TJ: It would require companies, as I understand it, to spend 8 percent of their payroll on health benefits.  For smaller companies, it would be a smaller percentage. It was a graduated thing, that if your payroll was under a half million dollars, or some benchmark, you would pay a smaller percentage.

I don’t know if that’s the right percent. But it's just a much simpler thing to administer with some very basic requirements. And it would get rid of the problem of people trying to evade the regulations.

It also works out so the amount of revenue generated was estimated at the time to be $135 million [which is similar to revenue generated by the current policy].

SK: Why do you think we need a replacement?
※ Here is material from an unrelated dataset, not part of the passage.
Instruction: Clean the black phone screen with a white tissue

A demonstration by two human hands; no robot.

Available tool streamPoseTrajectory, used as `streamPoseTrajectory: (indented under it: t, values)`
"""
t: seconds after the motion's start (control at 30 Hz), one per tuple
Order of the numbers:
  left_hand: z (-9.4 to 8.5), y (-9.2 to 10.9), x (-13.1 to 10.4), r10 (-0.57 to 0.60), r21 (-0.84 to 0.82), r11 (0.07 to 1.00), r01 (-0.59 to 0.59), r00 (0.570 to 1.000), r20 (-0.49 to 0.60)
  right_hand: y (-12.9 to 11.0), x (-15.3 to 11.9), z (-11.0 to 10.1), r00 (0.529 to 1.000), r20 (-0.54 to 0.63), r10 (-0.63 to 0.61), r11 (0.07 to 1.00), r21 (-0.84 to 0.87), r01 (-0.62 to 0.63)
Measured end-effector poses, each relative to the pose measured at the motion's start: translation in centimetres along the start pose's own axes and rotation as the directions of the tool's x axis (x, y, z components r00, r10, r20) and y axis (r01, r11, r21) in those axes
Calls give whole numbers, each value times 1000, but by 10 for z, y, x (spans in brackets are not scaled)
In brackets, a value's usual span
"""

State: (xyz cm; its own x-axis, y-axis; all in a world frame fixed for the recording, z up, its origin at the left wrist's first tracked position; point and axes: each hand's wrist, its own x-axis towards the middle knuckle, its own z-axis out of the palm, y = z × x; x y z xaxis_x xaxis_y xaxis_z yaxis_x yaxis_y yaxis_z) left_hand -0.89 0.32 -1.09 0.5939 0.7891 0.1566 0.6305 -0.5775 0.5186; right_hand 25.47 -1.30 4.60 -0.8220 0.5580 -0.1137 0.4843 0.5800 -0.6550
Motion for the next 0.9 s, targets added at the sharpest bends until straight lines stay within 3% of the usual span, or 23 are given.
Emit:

You mentioned Urban Institute's research, for example, which suggests that there would be a very small impact of coverage if the employer mandate repealed without another policy put in place.

TJ: I think my conclusion is a bit different than Urban's. I don't think that's a good idea because the employer mandate does in fact get us some things. It will increase the number of people covered and generates a huge amount of revenue. I don't think we should just repeal it, but we should be looking for alternatives that could accomplish more or less the same result without imposing anything like the same burden.

It's also worth pointing out that Urban's estimates are slightly different than the CBO. Urban estimated the number of uninsured would increase by about 200,000 without the employer mandate. CBO projected about 500,000 to 1 million. A million is a much bigger number.

Their estimate of lost revenue [from repealing the employer mandate] was $46 billion, but the CBO has estimated $130 billion and Rand said $150 billion. If Urban is right, then repeal on its own might be a possibility. But still, even $46 billion is a significant amount of money. If that had to come out of some other place that could be a real problem.

SK: Is this a policy the White House could accomplish on its own, or do they need Congress to pass something?

TJ: Congress would have to take action. I should say, I have not discussed this with anyone in the administration and do not have any reason to have any reason to believe the official position of the administration.

At the same time, their action in implementing the employer mandate seems to be a cry for help. They realize this is a real heavy lift and are looking for how to do it in a responsible way. It would be to their advantage to have this part of the ACA working, and not have this be a distraction.